Con gli occhi di Samuele

Gianfranco Rosi continua ad inanellare premi. Dopo il Leone d’oro veneziano con Sacro GRA nel 2013, è fresco dell’Orso più prestigioso alla Berlinale per Fuocoammare in un’edizione molto concentrata sui temi dell’immigrazione e dell’integrazione. Il documentarista fa di Lampedusa – l’isola degli sbarchi di migliaia e migliaia di persone in fuga da guerre, povertà e disperazione, una delle porte d’entrata in Europa – il focus del suo lavoro. Perché è tutta l’isola, più vicina all’Africa che al “vecchio” continente, che partecipa ad un canto corale, protagonista, suo malgrado, dell’attualità, drammatica quanto, almeno finora, senza una via d’uscita umanamente e politicamente accettabile che non sia quella di campi profughi e respingimenti, caos e incapacità da parte dell’Unione europea di concordare una politica comune capace di accogliere e diluire equamente i flussi.

Va detto che il docufilm non fa della facile sociologia. Sceglie di guardare, in parallelo, ai profughi, al loro recupero in mare ma anche agli abitanti di questa zolla di terra spersa nel Mediterraneo. Gli occhi sono quelli di Samuele, di un bambino, quindi, ma anche del medico del posto, Pietro Bartolo, “che non si abituerà mai a contare i morti”, ed è una delle sequenze più forti e riuscite, come di altri lampedusani. Sono però due piani che, in qualche maniera, sembrano rimanere scollegati, pur essendo, come ovvio, se non altro per unità di spazio e tempo, intrecciati. E’ come non riuscissero a trovare una sintesi, un nesso che non sia quello causale. Certo, gli occhi sono anche quelli dei visi ripresi in primo piano di tanti rifugiati, spauriti, dolenti. E la catasta dei morti dentro la stiva di una carretta. Come pure l’opera di ricerca e recupero dei dispersi in mare dei militari italiani. Sono sequenze “perfette”, ci si passi il termine, che colpiscono, di un straordinaria “bellezza stilistica”, e non ci si fraintenda. Non c’è uno scarto, un fraintendimento, qualcosa che non sia al suo “posto” (in questo senso l’asciuttezza del Mare chiuso di Andrea Segre è inarrivabile).

Fuocoammare ha il merito di concentrarsi anche (e parecchio) sui lampedusani che da anni accolgono e sono toccati nel profondo dal dramma dei profughi, spesso in totale solitudine; ma nello stesso tempo divide. Perché, parallelamente, risulta fin troppo costruito. Quasi, paradossalmente, poco documentaristico. Non può non commuovere, anche dolorosamente, quasi a “soddisfare” la nostra indignazione a fronte della “cattiva coscienza” di molti. Questa è l’impressione una volta usciti dalla sala.

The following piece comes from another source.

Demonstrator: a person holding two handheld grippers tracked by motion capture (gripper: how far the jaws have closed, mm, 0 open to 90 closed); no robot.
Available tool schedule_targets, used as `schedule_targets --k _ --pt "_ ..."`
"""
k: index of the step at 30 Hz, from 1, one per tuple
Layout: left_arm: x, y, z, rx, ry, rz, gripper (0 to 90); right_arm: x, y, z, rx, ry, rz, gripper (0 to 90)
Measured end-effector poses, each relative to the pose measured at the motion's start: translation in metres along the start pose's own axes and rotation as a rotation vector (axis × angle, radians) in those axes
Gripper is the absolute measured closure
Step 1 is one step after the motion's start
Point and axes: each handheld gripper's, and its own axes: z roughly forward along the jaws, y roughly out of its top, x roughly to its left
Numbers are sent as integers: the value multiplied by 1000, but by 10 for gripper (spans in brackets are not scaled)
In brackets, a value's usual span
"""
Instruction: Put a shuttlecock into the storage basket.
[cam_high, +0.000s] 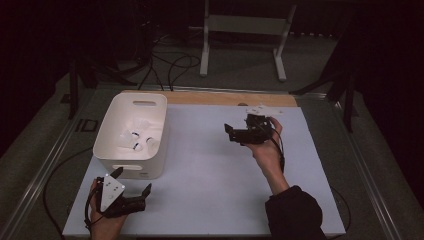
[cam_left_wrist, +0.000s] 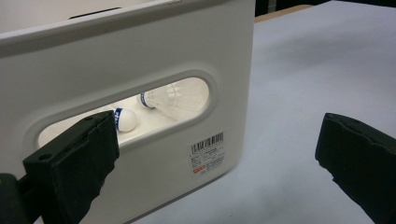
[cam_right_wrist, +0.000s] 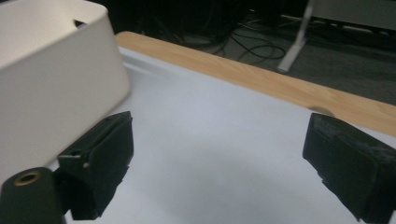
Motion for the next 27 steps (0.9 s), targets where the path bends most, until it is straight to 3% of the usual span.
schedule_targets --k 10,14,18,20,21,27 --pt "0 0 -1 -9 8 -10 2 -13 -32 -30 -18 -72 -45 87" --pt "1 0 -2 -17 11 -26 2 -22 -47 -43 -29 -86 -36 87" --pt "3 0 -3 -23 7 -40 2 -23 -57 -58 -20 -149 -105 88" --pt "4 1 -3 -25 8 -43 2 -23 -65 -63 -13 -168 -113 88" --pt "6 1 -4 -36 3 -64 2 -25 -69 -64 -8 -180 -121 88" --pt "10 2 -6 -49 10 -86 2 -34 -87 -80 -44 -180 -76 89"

Va certo visto Fuocoammare, se non altro per intuire quanta sia la discrepanza, la lontananza, tra chi si rivolta ad un dramma epocale e quelli che invece decidono sulla pelle di milioni di uomini, donne, anziani e bambini, il cui unico torto è essere nati nella parte “sbagliata” del mondo.

IL FILM

TITOLO Fuocoammare

REGIA Gianfranco Rosi

INTERPRETI Samuele Pucillo, Mattias Cucina, Samuele Caruana, Pietro Bartolo, Giuseppe Fragapane

GENERE Documentario, 107 min. –

PRODUZIONE Italia, Francia 2016

PROIEZIONE Trento Astra fino a domenica 6 marzo

IL REGISTA

Gianfranco Rosi, nato ad Asmara, in Eritrea, nel 1964, è cittadino italiano e statunitense. Esordisce nel cinema, mettendo fin dall’inizio in mostra una spiccata sensibilità di carattere sociale, con un mediometraggio, Boatman (1993), a seguito di un viaggio in India. Subito riceve l’attenzione di diversi festival internazionali. Anche Afterwords (2001) e Below Sea Level (2008) trovano i consensi della critica. A Venezia, nel 2013, si aggiudica il Leone d’oro con Sacro GRA e poche settimane fa l’Orso d’oro a Berlino per Fuocoammare.